Exactly.  Not really possible with Jira alone. :(

Walter Buggenhout
Community Leader
Community Leader
Community Leaders are connectors, ambassadors, and mentors. On the online community, they serve as thought leaders, product experts, and moderators.
November 14, 2020

Hi @Johanna,

I agree to a certain point with @Dave Rosenlund that many advanced use cases require some extension of Jira functionality. But I know from experience that Jira Dashboards are capable of taking you a long way already.

You / your company is definitely not weird or anything if you state that people are working across multiple projects. We hosted an event last year where we had a few dozen of project and team leads in the room. When I asked them who was running 1 project simultaneously, not a single hand was raised.

It is true that Jira Next Gen does not cope with this well. When you set up next gen projects, all configuration is specific to that single project: custom fields, features you enable, even status. That is bad news for reporting or cross-project collaboration. Classic projects are a much better fit if your want to enhance that, as the basic idea behind those is much more coming from shared configuration. It would take a long time to elaborate all the details on that, so sorry that I keep it dangling there a bit like a carrot in front of a donkey.

But back to your question and the starting point we often use. Although you may have doubts, dashboards are a really good starting point to create this sense of overview. But you will have to do the initial setup yourself. I am thinking about writing up a couple of articles on the topic next year - just need to find some time. 

What we do for many of our customers, is draw up a generic Personal Dashboard that is dynamically tuned for the logged in user. It has a couple of Filter Result gadgets on it to display mainly the following information:

  • Open issues assigned to the current user
  • Open issues reported by the current user
  • Open issues watched by the current user
  • issues recently resolved by the current user

That alone is already a great starting point to visualise what is relevant to you across your entire Jira instance.

Building this is basically a 2-step process:

  • First create a couple of saved filters that fetch your data
  • Then set up a dashboard with gadgets representing the search results of those filters

For the use cases I described, that would be these filters:

assignee = currentUser() and Resolution = Unresolved
reporter = currentUser() and Resolution = Unresolved
watcher = currentUser() and Resolution = Unresolved

assignee = currentUser() and Resolved >= -30d

As soon as you have these basic gadgets and the practice in place, you can start thinking about more advanced cases as well. The flexibility just comes down to the way you define your filters.

So far the individual approach. Regarding boards, it is a really valuable idea to look at work from a Team perspective rather than a Project perspective. As you said, no one works on a single project. So create a unified board for the work (the multiple projects) the teams in your organisation is working on.
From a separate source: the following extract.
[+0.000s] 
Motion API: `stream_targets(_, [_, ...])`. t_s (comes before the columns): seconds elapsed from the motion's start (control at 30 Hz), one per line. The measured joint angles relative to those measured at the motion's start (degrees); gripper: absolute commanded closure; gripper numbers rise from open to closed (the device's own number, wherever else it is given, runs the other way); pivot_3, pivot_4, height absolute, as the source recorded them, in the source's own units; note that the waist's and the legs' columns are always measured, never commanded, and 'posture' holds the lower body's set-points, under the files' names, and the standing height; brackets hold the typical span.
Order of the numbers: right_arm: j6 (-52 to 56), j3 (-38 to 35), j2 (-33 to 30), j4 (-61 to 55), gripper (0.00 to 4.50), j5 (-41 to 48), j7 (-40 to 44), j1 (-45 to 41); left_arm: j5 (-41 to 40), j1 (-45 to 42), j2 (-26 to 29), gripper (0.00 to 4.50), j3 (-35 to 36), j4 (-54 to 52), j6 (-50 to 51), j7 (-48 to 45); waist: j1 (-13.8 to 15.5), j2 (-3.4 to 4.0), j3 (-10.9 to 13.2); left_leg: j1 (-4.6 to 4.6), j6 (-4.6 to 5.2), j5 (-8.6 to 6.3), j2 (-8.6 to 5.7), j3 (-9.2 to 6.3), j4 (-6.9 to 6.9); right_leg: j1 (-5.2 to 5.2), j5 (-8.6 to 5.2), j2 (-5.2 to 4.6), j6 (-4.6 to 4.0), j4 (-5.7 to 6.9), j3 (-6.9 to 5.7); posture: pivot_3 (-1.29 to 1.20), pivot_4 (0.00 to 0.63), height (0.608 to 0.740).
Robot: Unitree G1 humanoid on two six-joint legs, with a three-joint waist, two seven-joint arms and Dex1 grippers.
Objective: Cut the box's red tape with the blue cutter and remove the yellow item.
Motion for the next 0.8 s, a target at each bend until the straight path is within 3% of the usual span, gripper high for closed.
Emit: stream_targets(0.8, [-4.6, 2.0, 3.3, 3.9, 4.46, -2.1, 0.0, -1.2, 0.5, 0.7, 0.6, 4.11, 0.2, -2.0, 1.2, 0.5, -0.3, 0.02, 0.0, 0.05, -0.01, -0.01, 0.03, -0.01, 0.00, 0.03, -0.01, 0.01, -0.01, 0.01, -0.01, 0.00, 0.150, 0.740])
That will be pretty hard with next gen, but - yet again - a lot more intuitive with classic projects. The same principle goes as for dashboards: the data in your board come from an underlying filter, which can perfectly hold data from multiple projects.

You are absolutely right that setting this up may take some rethinking and redesigning the way you set up projects to match the way you work as an organisation. But it is an important step to unlock the full potential of your teams, your practices and your tools.